The short answer is yes, as long as the PM role involves communicating with commercially oriented stakeholders like CEOs with an interest in financial growth, pretty much every CEO.

The saying “a product manager is the CEO of the product” stems from the idea that product managers are entrepreneurial and base their teams’ efforts on the assumption of value gain for clients and the company. This also implies that product managers have to have broad knowledge of many fields, just like the CEO of a company, including data, technology, marketing and finance.

In an excellent recent article, the venture capital firm Lead Edge Capital, aptly pointed out how startup CEOs should communicate their company success better in their pitches to them. Lead Edge argues that CEOs should communicate their success like an escalation of metrics. In case the highest metric — profit — isn’t good, report on the next highest metric; adjusted profits. If they’re not good either, then continue the way down the hierarchy.

Every product initiative can be looked at through exactly the same lens, in reversed order.
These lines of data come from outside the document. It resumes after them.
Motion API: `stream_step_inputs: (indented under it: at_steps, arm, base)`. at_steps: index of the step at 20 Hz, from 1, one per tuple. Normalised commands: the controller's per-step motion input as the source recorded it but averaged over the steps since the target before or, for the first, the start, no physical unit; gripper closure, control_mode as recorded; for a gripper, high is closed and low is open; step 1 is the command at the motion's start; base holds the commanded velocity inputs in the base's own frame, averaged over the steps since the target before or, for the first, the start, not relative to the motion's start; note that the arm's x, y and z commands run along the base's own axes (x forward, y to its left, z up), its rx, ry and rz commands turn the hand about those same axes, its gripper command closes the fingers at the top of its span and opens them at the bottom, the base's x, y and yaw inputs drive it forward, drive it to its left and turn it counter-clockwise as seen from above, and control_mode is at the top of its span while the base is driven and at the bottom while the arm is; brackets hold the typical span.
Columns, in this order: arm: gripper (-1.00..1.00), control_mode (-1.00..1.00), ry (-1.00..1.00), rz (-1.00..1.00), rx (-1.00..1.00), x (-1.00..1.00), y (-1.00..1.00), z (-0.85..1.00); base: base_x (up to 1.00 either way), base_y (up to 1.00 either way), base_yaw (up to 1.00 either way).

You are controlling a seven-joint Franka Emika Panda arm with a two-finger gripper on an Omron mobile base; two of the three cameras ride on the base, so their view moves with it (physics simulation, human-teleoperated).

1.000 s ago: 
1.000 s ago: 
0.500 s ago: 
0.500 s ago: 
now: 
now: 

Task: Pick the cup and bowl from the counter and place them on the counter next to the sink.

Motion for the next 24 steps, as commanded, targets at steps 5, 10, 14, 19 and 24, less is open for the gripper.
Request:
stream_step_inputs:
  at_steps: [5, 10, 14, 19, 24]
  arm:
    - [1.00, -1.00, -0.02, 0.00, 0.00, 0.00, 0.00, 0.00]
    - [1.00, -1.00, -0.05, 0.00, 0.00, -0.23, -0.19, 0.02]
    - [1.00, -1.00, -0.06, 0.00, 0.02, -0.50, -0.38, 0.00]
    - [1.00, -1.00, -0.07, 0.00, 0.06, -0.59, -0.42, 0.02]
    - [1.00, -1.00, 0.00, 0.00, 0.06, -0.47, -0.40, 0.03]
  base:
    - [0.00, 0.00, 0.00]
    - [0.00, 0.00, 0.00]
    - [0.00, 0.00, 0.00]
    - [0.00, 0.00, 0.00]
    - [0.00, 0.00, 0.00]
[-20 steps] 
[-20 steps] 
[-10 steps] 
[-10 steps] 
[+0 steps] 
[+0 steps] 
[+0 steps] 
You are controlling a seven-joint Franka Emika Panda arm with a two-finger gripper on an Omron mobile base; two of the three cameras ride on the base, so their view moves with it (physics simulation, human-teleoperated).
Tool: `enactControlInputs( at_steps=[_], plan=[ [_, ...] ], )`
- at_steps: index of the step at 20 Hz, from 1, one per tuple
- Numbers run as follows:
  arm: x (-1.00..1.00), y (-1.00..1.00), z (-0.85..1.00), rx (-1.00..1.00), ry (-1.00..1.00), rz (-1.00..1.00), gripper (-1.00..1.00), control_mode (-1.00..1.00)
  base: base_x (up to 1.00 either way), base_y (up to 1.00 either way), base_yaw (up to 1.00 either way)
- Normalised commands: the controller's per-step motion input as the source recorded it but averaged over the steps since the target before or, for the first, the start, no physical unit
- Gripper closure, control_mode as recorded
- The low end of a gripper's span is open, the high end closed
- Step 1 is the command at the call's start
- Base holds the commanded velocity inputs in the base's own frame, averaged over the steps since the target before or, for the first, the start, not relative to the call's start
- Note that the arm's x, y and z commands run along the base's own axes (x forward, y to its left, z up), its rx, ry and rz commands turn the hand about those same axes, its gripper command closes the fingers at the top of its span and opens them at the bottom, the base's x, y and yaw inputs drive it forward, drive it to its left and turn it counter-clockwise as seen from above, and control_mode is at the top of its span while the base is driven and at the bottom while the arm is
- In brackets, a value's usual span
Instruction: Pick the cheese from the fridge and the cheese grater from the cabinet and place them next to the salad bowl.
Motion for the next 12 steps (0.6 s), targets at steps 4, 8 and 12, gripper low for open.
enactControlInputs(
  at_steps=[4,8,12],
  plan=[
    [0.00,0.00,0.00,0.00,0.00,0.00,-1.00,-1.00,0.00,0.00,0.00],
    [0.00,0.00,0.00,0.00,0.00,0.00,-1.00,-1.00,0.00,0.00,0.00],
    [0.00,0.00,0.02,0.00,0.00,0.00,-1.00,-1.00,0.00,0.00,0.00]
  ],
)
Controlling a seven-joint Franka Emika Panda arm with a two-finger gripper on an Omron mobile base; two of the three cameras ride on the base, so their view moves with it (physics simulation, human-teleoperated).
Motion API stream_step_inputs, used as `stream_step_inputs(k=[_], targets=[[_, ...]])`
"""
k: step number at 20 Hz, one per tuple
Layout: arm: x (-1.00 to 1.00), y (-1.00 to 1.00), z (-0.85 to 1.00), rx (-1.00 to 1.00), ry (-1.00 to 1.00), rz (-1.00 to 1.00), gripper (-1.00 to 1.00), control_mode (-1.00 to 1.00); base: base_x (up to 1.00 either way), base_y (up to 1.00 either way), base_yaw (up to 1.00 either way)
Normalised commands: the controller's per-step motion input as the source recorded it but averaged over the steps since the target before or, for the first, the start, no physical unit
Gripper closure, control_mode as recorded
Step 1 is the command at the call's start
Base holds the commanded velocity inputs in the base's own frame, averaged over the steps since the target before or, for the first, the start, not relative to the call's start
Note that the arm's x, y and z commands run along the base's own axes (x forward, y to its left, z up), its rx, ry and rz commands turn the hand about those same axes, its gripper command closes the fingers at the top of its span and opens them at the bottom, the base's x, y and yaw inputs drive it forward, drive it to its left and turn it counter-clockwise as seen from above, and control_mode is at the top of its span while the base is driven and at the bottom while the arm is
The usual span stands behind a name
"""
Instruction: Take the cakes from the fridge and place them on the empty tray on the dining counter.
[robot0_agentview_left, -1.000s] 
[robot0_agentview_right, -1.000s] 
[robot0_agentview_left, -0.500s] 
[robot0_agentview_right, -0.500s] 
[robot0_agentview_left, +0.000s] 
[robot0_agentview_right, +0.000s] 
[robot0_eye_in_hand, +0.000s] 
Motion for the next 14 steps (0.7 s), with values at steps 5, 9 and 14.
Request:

One metric that leads to the next, until the highest level — profitability — is reached. Let me elaborate on this point further, but first, here’s what Lead Edge wrote:

  1. If companies have good cash profits, they report those
  2. If companies don’t have good cash profits, they report on adjusted profits
  3. If companies don’t have good adjusted profits, they report on gross profits
  4. If companies don’t have good gross profits, they report on revenue
  5. If companies don’t have good revenue, they report on adjusted revenue indicators (like Gross Merchandise Value — GMV)
  6. If companies don’t have good GMV, they report on Monthly Active Users
  7. If companies don’t have good Monthly Active Users, they report on Subscribers
  8. If companies don’t have good Subscribers, they report on Downloads
  9. If companies don’t have good Downloads, they report on Pageviews
  10. If companies don’t have good Pageviews, they report on that they were voted the “Best Place to Work in XYZ City”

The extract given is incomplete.